By the way, I checked with Chap Petersen – a far better attorney than Ken Cuccinelli will ever be, and that is not meant as a “backhanded compliment” –  and he said “I agree with it in respect to the fact that the Fed law does not take effect til 2014 so the issue is not yet ripe.” Chap added that, “[i]n the meantime, the requirement could be amended or repealed — or the state law (like Virginia’s) that prohibits the requirement could be repealed.” In other words, Cooch’s lawsuit is premature from a legal perspective and should be promptly thrown out of court. If only we could throw Cooch out office for gross incompetence and overall insanity…

  • Teddy Goodson

    we could throw Cooch out of office for gross incompetence…” I would think that might possible, but only if (correct me if I’m wrong, please) a citizens’ petition to that effect is handed to the legislature, which must then impeach him, or decide if it wants to impeach him. Kind of a roundabout re-call, and unlikely to happen.

    However, when I think about it, Cuccinnelli is the gift that keeps on giving. What I mean is, while he may do some damage, the longer he keeps up this damfoolish behavior, the more he invigorates Democrats and turns independents into Democratic voters. He may be playing to his base, but how much bigger is that going to grow? I believe he is inadvertantly cultivating the garden of voters for Democrats.

  • WestEndVoter

    You might want to look at the lawsuit.


    It is filed under Declaratory Judgment jurisdiction:

    In a case of actual controversy within its jurisdiction…any court of the United States, upon the filing of an appropriate pleading, may declare the rights and other legal relations of any interested party seeking such declaration, whether or not further relief is or could be sought.

    See 28 U.S.C. 2201(a). (Note: the pleading, seemingly in error, cites 28 U.S.C. 2001, et seq.)  

    DJ jurisdiction over a controversy can arise prior to an actual conflict.  The alleged controversy in this case is that the Federal scheme purportedly conflicts with Virginia’s, and Virginia wants a Federal Court to weigh in on the issue so that it knows which scheme to apply.  Obviously, Virginia can’t just wait until 2014 to make preparations.  I assume that Chap’s statement was just dealing with general jurisdiction, not DJ jurisdiction — otherwise his statements do not seem to be on point.
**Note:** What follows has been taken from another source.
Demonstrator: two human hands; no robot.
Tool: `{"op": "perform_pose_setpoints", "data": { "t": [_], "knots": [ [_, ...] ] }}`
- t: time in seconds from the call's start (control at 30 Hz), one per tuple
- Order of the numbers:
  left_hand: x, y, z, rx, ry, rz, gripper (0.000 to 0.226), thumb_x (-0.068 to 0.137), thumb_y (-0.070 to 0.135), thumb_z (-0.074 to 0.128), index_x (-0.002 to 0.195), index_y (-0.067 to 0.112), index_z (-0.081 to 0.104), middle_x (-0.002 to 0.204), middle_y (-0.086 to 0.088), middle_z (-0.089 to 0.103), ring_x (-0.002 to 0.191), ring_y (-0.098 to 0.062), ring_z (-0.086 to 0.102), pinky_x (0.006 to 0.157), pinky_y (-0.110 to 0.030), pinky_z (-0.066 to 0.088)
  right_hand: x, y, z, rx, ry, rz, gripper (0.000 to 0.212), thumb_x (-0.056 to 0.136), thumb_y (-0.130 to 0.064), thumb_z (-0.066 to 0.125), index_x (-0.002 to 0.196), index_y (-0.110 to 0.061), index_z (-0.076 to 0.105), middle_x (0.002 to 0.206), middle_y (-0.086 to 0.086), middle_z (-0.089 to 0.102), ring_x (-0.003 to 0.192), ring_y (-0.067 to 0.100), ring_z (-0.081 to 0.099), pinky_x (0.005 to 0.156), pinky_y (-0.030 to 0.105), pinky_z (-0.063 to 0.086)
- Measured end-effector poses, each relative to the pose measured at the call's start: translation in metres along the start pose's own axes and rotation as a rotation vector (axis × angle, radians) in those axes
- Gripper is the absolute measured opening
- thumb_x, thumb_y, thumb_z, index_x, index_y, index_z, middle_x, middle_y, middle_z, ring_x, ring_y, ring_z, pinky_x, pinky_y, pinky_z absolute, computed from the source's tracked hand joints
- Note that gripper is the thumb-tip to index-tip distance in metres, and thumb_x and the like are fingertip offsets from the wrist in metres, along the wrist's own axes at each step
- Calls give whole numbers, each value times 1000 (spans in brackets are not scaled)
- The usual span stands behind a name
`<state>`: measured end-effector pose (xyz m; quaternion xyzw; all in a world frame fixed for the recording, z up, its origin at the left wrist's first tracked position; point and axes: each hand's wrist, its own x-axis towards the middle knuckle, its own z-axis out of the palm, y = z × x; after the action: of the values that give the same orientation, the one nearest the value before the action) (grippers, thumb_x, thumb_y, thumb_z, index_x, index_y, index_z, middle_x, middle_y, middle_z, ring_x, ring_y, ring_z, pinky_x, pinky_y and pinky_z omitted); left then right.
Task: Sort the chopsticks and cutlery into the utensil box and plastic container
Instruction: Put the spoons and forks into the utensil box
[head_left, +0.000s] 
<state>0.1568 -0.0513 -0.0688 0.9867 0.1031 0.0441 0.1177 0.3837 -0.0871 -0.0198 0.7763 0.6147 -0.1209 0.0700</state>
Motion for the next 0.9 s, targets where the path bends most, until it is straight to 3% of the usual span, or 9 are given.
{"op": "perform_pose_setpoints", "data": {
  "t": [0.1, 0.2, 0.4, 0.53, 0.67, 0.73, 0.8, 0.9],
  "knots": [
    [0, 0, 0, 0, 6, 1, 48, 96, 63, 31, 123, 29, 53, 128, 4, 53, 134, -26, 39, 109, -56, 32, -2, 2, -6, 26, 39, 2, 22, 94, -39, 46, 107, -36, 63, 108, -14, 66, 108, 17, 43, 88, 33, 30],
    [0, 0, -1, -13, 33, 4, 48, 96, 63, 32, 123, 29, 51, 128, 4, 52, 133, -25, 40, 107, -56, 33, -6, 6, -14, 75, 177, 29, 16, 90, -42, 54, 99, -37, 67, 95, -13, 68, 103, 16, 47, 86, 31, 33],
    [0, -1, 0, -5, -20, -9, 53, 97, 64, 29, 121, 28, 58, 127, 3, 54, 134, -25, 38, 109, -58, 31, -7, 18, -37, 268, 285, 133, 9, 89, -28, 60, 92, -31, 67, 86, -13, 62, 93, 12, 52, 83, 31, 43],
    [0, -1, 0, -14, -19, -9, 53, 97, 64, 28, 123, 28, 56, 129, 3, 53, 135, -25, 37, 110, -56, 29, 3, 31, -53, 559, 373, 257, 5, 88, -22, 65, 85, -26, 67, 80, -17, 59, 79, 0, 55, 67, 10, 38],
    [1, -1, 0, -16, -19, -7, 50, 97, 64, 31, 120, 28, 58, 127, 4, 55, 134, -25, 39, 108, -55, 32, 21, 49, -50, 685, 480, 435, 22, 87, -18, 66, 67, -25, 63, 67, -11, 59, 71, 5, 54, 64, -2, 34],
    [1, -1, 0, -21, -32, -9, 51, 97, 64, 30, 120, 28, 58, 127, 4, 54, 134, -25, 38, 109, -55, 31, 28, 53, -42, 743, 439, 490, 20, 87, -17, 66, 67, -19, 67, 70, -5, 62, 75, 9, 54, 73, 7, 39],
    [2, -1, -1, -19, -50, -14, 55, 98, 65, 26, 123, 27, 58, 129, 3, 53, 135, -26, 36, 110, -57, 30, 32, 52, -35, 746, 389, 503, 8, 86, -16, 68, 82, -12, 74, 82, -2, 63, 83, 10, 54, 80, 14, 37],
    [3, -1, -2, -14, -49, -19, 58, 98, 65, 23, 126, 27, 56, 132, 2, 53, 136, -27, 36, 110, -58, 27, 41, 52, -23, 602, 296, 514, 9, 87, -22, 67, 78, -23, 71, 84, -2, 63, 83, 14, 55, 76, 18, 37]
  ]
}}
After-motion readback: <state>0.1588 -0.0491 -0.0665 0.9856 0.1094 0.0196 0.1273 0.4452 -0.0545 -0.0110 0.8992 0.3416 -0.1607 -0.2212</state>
    Virginia’s pleading also implies that it needs to make preparations to administer an unconstitutional statute, and that these preparations represent an undue expense.  If challenged, such an argument might be factually intensive (I need to hire X people to administer the HCR statute, etc.).  Whenever you get facts involved, very little is “promptly tossed.”  There is a very real chance that the U.S. will not even contest jurisdiction, because that may really add to the expense of this suit.  It is cheap to throw around textbook cases on the commerce clause, and contest Virginia’s complaint.  It is not cheap to hire expert witnesses, conduct depositions, etc., which might be required if it were to contest Virginia’s standing. Furthermore, U.S. Attorneys and Virginia attorneys usually play on the same team, and I would hope that they would not waste their finite resources on what many would consider to be “litigation tactics.”
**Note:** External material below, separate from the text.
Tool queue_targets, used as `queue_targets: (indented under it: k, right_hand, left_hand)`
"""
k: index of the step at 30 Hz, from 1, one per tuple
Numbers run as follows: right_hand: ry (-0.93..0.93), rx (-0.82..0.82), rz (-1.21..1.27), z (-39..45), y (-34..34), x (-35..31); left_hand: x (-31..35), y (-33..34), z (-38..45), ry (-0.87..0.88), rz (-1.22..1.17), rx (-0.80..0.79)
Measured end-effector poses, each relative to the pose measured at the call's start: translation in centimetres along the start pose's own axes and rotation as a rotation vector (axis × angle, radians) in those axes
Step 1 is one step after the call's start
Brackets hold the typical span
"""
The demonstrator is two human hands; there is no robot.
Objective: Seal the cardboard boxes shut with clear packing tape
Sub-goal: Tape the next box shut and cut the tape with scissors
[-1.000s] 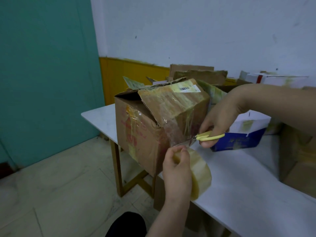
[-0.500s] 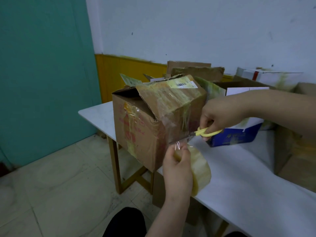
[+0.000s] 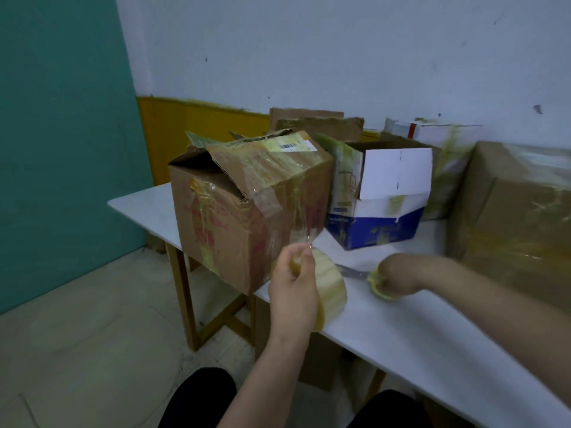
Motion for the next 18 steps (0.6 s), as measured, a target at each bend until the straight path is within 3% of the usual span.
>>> queue_targets:
  k: [3, 7, 10, 12, 14, 16, 18]
  right_hand:
    - [0.069, 0.214, 0.03, 1.7, -0.6, -0.6]
    - [0.086, 0.301, -0.069, 2.4, -1.0, -1.2]
    - [0.079, 0.643, -0.127, -0.8, -7.0, -1.9]
    - [-0.059, 1.049, 0.049, -4.9, -13.6, -3.2]
    - [-0.32, 1.312, 0.242, -7.8, -19.1, -5.7]
    - [-0.531, 1.339, 0.283, -7.3, -22.7, -8.9]
    - [-0.624, 1.245, 0.254, -4.5, -23.9, -11.9]
  left_hand:
    - [0.2, 0.1, -0.2, 0.011, 0.015, -0.039]
    - [0.4, -0.1, -0.8, -0.006, 0.012, -0.087]
    - [0.2, -0.5, -1.1, -0.022, -0.021, -0.122]
    - [-0.3, -0.8, -0.9, -0.055, -0.048, -0.14]
    - [-0.7, -1.1, -0.8, -0.098, -0.066, -0.146]
    - [-0.7, -1.4, -0.8, -0.122, -0.077, -0.149]
    - [-0.8, -1.7, -0.9, -0.126, -0.1, -0.158]
Point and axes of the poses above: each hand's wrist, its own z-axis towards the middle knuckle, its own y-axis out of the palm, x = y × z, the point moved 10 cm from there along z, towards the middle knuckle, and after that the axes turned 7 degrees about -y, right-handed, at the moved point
    I realize that this is a political website, but the legal system and scientific fields really get dragged down when issues at dispute in those fields get politicized.  I do not want Mann to be the object of the AG’s apparent political witch-hunt, anymore than I would want an attorney to be the object of a political witch-hunt.  If you have an ethical complaint against Cuccinelli (which includes “gross incompetence”), feel free to make it:


    I’m pretty sure there is someone at the VSB you can call for alleged “overall insanity” as well.    

  • TomPaine

    after all he is only playing to his wingnut base!